* **WHAT YOU SHOULD DO**
Count how many lines below contain the word "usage", then give that number alone.

=== DATA ===

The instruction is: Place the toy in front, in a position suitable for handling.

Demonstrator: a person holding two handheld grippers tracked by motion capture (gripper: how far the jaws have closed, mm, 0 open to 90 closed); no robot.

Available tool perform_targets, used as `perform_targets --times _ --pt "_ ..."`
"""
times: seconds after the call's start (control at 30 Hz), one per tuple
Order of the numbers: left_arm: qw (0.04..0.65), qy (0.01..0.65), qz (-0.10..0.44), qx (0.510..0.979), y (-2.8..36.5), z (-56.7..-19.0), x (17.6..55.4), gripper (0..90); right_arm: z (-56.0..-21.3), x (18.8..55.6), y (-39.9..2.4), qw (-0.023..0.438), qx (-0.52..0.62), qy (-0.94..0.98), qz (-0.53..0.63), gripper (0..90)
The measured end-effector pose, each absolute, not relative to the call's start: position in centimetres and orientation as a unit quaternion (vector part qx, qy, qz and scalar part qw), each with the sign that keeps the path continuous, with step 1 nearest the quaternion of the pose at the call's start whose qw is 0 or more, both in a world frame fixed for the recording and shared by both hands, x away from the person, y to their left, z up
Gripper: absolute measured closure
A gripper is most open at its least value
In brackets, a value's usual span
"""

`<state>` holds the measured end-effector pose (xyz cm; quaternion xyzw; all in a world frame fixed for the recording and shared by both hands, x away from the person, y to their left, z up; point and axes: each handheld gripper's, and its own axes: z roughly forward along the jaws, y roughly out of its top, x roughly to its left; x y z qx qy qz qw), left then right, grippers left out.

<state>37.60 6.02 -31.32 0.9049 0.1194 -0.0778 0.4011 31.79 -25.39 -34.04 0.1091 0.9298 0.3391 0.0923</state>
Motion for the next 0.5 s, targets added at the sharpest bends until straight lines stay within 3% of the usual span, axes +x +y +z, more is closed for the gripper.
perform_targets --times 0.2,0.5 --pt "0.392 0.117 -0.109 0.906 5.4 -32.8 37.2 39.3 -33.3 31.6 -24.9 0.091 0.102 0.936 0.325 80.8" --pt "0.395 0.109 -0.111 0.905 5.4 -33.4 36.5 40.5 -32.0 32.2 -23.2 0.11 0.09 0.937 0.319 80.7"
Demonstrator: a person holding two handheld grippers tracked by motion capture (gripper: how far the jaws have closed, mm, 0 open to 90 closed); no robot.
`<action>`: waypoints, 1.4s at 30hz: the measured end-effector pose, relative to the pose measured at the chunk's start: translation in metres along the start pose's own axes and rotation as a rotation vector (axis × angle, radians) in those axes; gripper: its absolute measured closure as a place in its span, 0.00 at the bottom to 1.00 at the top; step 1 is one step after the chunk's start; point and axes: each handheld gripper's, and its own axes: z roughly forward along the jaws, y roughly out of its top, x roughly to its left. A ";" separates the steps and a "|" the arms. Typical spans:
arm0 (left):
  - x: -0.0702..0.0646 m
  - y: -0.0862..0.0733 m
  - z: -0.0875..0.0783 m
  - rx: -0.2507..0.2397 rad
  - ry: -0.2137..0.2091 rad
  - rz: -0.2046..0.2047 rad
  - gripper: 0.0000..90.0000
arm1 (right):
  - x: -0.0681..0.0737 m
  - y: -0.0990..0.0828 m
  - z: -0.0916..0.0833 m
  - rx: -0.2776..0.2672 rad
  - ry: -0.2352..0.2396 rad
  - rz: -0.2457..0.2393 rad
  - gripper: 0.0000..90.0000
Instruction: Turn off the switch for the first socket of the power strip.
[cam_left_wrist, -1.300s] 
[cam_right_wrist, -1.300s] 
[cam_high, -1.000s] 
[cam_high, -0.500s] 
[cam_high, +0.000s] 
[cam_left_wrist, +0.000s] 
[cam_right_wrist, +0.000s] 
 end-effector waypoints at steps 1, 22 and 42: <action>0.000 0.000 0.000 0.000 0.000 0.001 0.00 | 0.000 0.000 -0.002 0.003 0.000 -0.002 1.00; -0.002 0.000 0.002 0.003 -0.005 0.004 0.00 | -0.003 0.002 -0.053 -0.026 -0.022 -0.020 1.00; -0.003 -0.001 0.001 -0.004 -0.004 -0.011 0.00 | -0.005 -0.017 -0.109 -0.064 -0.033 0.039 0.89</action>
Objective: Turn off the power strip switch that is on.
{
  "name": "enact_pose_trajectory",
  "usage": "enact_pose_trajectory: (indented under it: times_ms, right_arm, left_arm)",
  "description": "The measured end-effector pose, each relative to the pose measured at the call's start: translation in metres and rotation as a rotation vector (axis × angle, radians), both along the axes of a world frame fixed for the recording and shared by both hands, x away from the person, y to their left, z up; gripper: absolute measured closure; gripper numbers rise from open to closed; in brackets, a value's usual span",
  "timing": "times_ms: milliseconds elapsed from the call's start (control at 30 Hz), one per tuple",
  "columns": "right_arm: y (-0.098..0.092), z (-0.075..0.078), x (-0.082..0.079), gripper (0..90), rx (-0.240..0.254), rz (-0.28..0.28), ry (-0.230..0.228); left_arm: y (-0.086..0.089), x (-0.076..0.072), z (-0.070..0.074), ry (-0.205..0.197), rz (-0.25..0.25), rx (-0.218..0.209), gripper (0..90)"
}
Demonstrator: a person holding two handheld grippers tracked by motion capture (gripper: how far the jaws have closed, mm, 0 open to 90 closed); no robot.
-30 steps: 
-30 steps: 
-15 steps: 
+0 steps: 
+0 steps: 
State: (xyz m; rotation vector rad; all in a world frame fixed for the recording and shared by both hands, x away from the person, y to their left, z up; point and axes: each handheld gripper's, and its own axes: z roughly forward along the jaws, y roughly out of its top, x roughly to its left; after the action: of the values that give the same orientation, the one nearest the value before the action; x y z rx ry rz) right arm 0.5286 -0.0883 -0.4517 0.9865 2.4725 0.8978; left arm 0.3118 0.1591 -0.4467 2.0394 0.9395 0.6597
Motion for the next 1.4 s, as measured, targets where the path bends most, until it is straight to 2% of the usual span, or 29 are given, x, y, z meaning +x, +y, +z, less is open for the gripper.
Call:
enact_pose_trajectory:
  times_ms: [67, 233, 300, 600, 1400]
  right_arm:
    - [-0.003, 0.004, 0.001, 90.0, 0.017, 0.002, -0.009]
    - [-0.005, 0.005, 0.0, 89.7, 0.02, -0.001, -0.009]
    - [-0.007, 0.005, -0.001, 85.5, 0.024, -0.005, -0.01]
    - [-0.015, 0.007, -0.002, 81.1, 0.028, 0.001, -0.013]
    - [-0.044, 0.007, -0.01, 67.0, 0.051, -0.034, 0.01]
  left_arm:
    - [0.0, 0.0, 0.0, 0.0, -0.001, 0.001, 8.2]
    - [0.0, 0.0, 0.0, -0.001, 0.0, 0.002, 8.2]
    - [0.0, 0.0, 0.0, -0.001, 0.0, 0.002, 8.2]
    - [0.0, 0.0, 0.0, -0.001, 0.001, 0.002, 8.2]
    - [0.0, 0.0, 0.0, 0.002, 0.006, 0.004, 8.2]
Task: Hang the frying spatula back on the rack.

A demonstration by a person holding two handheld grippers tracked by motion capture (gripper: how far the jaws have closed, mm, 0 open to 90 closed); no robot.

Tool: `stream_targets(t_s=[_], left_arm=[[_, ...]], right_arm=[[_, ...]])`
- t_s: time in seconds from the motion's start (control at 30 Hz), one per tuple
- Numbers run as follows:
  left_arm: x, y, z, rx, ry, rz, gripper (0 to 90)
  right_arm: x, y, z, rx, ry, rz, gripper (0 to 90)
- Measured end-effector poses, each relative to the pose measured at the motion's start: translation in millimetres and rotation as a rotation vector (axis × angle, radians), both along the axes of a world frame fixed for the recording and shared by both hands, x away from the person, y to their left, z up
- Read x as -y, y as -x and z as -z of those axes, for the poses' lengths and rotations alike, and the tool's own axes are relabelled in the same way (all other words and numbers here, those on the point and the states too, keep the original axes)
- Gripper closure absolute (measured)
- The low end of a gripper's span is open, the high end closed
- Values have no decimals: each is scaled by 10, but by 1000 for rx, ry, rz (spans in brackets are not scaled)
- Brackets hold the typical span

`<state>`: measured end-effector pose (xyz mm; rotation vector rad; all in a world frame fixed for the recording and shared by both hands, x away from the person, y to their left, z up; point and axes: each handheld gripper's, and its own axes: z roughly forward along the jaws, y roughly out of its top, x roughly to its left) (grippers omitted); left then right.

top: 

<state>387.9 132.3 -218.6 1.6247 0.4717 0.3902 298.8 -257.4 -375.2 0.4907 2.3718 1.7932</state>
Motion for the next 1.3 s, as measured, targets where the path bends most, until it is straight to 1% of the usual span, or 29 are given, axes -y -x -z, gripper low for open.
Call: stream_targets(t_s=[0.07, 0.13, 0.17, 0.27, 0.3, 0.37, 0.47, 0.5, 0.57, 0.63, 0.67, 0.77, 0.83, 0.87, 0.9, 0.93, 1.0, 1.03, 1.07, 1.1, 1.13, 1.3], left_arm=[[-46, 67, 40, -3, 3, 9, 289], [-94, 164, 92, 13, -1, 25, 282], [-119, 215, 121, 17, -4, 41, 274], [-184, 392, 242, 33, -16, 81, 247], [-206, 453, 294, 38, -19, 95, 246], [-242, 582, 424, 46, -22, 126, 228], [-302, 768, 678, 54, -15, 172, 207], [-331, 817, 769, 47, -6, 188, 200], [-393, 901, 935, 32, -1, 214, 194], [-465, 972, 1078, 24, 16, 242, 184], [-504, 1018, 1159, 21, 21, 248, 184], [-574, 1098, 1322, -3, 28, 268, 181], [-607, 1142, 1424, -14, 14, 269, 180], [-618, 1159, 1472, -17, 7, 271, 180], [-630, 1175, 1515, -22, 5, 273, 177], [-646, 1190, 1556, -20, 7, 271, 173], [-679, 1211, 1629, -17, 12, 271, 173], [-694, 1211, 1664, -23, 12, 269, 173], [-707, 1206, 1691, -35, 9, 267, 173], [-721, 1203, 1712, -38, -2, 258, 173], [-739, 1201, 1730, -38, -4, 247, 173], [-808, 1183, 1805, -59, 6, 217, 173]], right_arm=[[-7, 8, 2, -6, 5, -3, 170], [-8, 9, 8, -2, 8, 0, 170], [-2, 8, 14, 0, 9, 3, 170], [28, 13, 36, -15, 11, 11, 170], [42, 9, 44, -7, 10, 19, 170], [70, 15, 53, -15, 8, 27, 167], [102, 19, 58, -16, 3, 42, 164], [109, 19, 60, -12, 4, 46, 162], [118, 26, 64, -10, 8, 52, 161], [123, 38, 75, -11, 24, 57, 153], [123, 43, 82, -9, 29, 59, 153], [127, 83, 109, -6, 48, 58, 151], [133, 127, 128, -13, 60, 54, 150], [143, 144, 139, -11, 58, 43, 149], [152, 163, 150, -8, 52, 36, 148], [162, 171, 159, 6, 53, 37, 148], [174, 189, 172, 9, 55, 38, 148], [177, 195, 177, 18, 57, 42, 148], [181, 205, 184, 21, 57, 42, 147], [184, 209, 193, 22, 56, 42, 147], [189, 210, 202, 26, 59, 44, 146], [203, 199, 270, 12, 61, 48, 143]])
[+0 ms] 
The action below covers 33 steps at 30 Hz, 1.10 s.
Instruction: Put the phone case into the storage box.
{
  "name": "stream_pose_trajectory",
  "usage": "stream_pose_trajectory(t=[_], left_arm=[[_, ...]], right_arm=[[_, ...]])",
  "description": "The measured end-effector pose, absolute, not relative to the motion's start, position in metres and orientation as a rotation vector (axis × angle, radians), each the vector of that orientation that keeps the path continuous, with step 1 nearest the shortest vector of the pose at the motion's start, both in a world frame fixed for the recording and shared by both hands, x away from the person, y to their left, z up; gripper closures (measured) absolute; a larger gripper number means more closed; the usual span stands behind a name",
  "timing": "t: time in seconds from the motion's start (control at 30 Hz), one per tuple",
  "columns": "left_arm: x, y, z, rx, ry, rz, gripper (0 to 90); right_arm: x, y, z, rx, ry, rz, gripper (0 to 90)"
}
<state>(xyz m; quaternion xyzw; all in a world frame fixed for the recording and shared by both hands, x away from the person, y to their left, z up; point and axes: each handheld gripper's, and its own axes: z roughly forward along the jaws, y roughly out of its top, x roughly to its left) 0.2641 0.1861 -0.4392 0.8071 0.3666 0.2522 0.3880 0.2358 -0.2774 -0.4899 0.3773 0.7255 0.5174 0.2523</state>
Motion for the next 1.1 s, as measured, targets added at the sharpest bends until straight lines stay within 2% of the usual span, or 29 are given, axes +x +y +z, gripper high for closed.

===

* **ANSWER BOX**
2